In Burkina Faso, the general vaccine hesitancy might be reflected. As it can be seen in
Table 2, fewer people believe that vaccines in general are safe (72%) than any other country except Russia (48%).
- Women are generally less willing to accept vaccine than men
- Mixed evidence when it comes to the relationship between age and Covid-19 vaccine acceptance:
-> In India and Nigeria, for instance, respondents younger than 25 are less willing to take the vaccine while in Mozambique, Pakistan and Rwanda those under the age of 25 are „significantly more willing“ (p. 3)
Reasons given for Vaccine Acceptance
- Personal protection against Covid-19 (91%)
In the US 94% and Russia 76% – overall the most cited reason
- Family protection is placed in the distant second place (average of 36%)
Reasons for Vaccine Hesitancy
- Concern about side effects (most frequently expressed)
In Sub-Saharan Africa it is the strongest: Uganda (81.5%), Sierra Leone (57.9%)
In Russia that concern is also present (36.8%) and more so in the US (79.3%)
- A lack of concern regarding Covid-19 infection is another factor:
In the United States quite common (39.3%), as well as Pakistan (29.4%)
and Nepal (20.4%)
Most Trusted Source of Guidance (Covid-19 Vaccine)
- The health system is seen as the most trustworthy source (48.1% on average)
An exception is Rwanda (see page 7, Figure 3)
- Health workers are cited most often Sierra Leone (89.3%), Nigeria (58%) and
Burkina Faso (51.6%)
-> The trust in Sierra Leone’s health workers and Health Ministry may be reflected by the investments made in public health following the 2014-2015 Ebola epidemic
- Countries that cited family and friends as the most trusted source are Colombia (36.6%), Nepal (35.6%), Russia (28.1%) and Burkina Faso (18.4%)
- Neither religious leaders nor celebrities are seen as top sources of guidance
-> Exception being Nepal where 16.1% trust famous people
- In Rwanda, 34% of the respondents would trust ‚themselves‘ the most for guidance
- In the US, Joe Biden was cited was cited with 14% as the most trusted source (due to his position as president-elect, he was excluded from the government category)

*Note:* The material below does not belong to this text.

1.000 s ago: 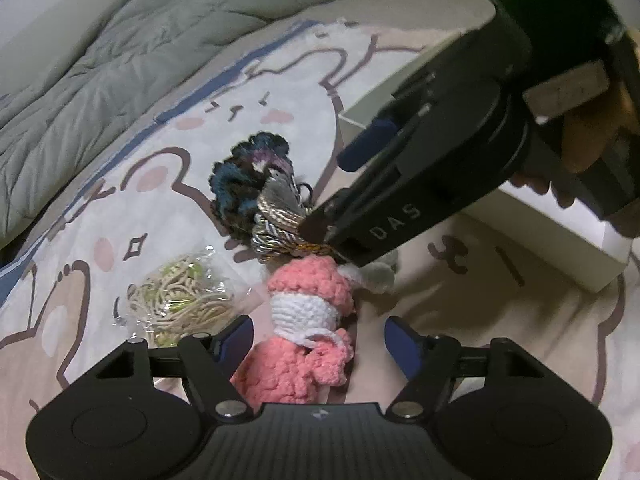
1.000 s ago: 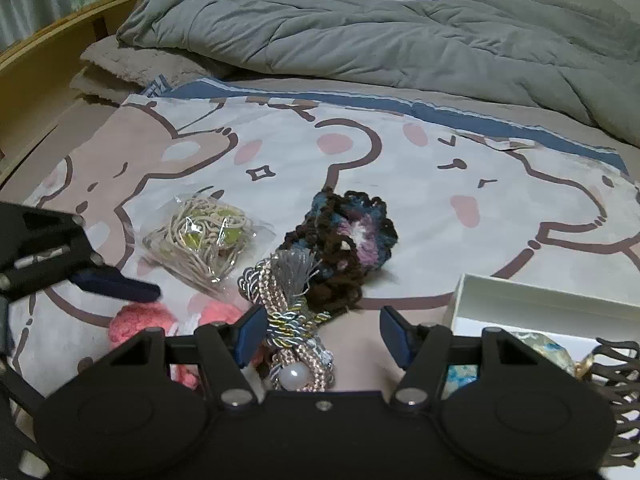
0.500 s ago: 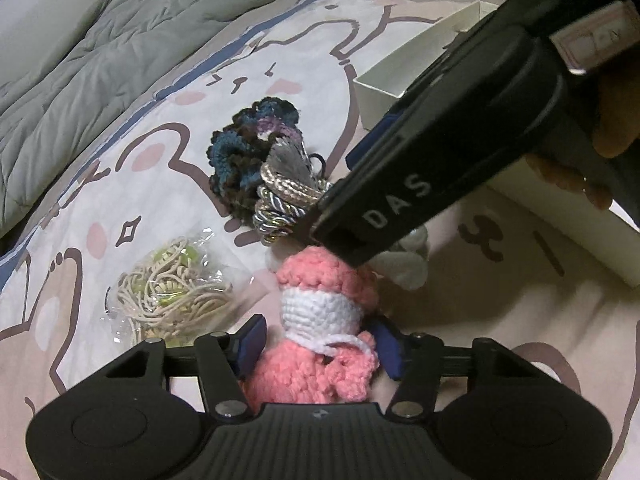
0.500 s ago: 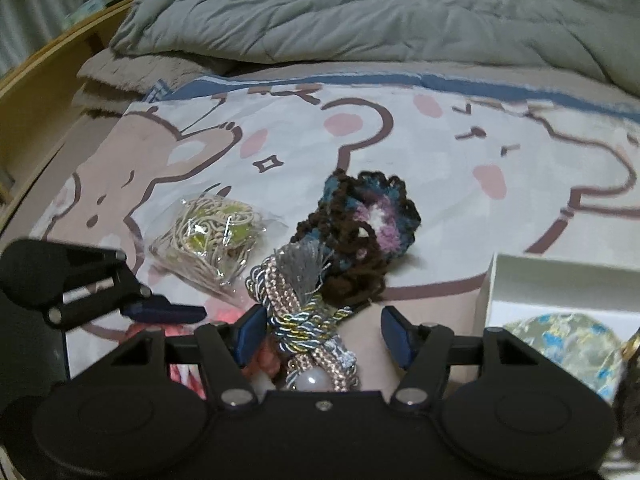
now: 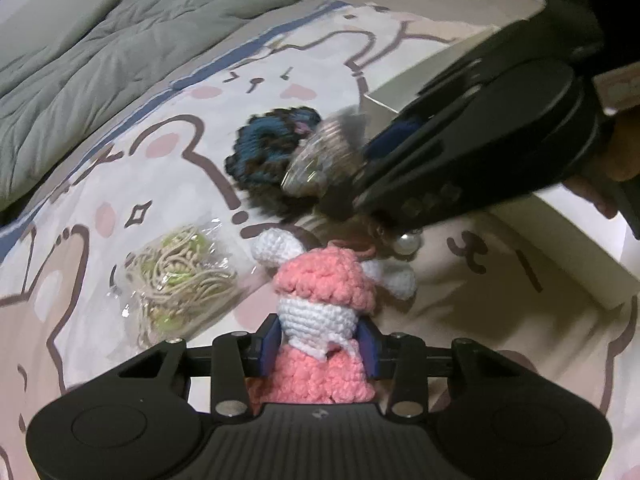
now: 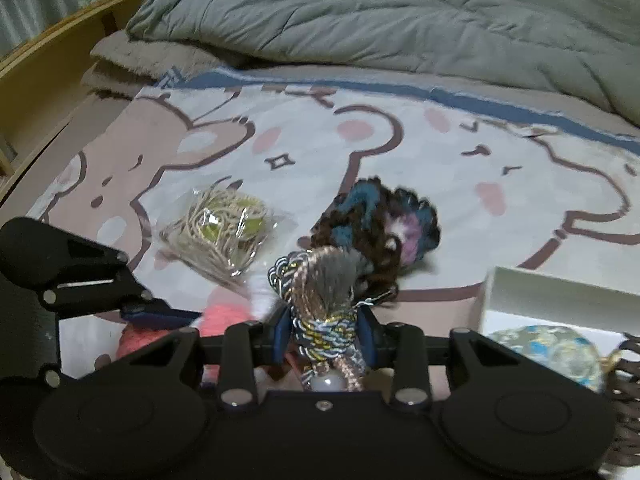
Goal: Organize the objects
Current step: 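Grasp the pink crochet doll with the left tool while the right tool grasps the braided rope keychain, then lift the doll and keychain and carry both over the white box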
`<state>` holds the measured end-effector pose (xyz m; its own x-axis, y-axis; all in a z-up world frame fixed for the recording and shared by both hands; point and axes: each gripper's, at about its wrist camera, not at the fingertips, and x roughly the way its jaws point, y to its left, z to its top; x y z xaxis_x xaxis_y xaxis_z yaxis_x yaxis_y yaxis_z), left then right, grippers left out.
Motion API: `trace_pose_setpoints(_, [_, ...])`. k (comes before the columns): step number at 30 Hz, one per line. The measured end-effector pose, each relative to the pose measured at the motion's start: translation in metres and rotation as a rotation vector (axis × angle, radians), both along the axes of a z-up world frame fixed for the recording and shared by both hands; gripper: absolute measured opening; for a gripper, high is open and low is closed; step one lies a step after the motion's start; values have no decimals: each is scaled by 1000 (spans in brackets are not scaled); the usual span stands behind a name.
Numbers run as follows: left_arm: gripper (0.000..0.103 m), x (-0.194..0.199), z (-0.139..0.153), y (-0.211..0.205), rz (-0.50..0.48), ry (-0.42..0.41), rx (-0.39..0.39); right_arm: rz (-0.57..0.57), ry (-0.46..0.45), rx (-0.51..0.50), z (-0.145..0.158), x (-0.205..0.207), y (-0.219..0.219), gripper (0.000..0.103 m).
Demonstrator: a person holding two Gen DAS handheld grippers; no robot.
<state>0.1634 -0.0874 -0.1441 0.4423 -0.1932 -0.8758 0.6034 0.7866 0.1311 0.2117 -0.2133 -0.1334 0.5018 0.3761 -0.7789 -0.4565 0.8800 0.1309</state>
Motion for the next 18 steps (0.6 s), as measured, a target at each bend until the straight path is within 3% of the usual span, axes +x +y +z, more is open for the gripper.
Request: trace_pose_setpoints(18, [42,-18,73,49,322,-141,-243,-120,-111,114,66,-35,-38,35])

Persuasion Campaigns – Approaches proposed by the Authors
In order for herd immunity to be achieved, vaccination must be administered to a large majority of the population. While policymakers and stakeholders must tailor their strategy specifically to the needs and problems of their respective country, three implications are highlighted.
Considering the general pro-vaccination stance of many LMIC citizens, the availability of vaccines can increase the uptake considerably. In Colombia and Nepal, where family and friends are viewed as an important source of avdice, this might yield particularly strong.

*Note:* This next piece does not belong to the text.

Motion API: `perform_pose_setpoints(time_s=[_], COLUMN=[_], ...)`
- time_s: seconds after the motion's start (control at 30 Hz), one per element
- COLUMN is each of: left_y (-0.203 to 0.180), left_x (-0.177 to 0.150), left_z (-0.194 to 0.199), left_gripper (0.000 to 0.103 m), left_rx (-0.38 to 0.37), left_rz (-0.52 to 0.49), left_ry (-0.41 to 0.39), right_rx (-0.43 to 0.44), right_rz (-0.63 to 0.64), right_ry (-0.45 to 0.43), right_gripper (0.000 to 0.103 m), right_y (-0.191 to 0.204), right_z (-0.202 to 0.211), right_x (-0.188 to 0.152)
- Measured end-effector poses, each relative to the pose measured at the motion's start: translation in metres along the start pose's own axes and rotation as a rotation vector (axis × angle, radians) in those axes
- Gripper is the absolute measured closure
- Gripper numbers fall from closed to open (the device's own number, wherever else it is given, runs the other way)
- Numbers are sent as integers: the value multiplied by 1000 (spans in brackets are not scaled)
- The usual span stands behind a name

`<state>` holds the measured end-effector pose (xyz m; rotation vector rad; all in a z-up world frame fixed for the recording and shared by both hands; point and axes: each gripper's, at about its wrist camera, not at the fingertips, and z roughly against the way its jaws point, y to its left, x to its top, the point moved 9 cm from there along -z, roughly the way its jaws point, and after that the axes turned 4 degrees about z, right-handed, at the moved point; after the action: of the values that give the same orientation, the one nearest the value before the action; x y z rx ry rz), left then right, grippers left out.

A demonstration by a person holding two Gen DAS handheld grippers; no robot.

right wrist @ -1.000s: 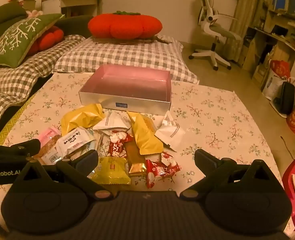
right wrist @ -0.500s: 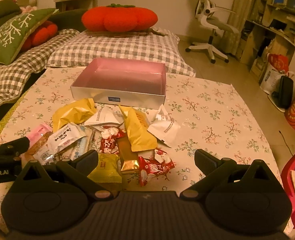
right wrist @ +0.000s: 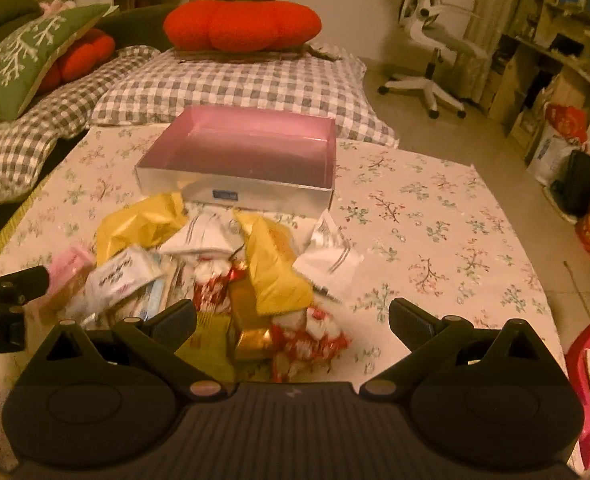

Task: Organize snacks
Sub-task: 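Reach the right gripper toward the yellow packet in the snack pile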

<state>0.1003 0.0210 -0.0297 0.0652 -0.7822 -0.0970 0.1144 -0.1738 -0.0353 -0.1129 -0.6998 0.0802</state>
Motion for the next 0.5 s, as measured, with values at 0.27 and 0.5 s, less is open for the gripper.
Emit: perform_pose_setpoints(time_s=[0.27,0.5], left_y=[-2,-11], left_x=[21,21], left_z=[-37,-73], left_gripper=[0,0], left_rx=[-45,-83], left_rz=[21,11], left_ry=[73,147], right_rx=[48,177], right_rz=[-126,-136], right_ry=[10,88], right_gripper=[0,8], right_y=[-26,-7], right_z=[-21,-58], right_x=[34,36])
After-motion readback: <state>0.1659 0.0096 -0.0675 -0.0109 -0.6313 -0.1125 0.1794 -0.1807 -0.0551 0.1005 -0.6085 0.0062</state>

The general acceptance of vaccines will be of key importance in the future, both for keeping old diseases in the graveyard (such as smallpox, eradicated in 1980 after a 20-year vaccination campaign of the WHO) and mitigating the effects of current diseases.
Another example of an effective vaccination campaign is polio which mostly affects children at the age of 3-8 years. The virus spreads from the lympth vessel and bloodstream and infects the nerve cells. Since children are still in their growth pase, the growth disturbances can lead to paralysis and damages to joints. Since 1988, the amount dropped from 350,000 to 33 in 2018 – a decline of over 99%.
I therefore end this blog entry with a section at the end I find important:
„Social signaling of positive attitude towards vaccines may help shift social norms toward even greater immunization acceptance and uptake in the community at large. As with messaging, policymakers should consider designing and evaluating social mobilization strategies targeted toward more hesitant subgroups.“ (p. 8)
Note: I still recommend reading the study, since I couldn’t include all the details in the summary.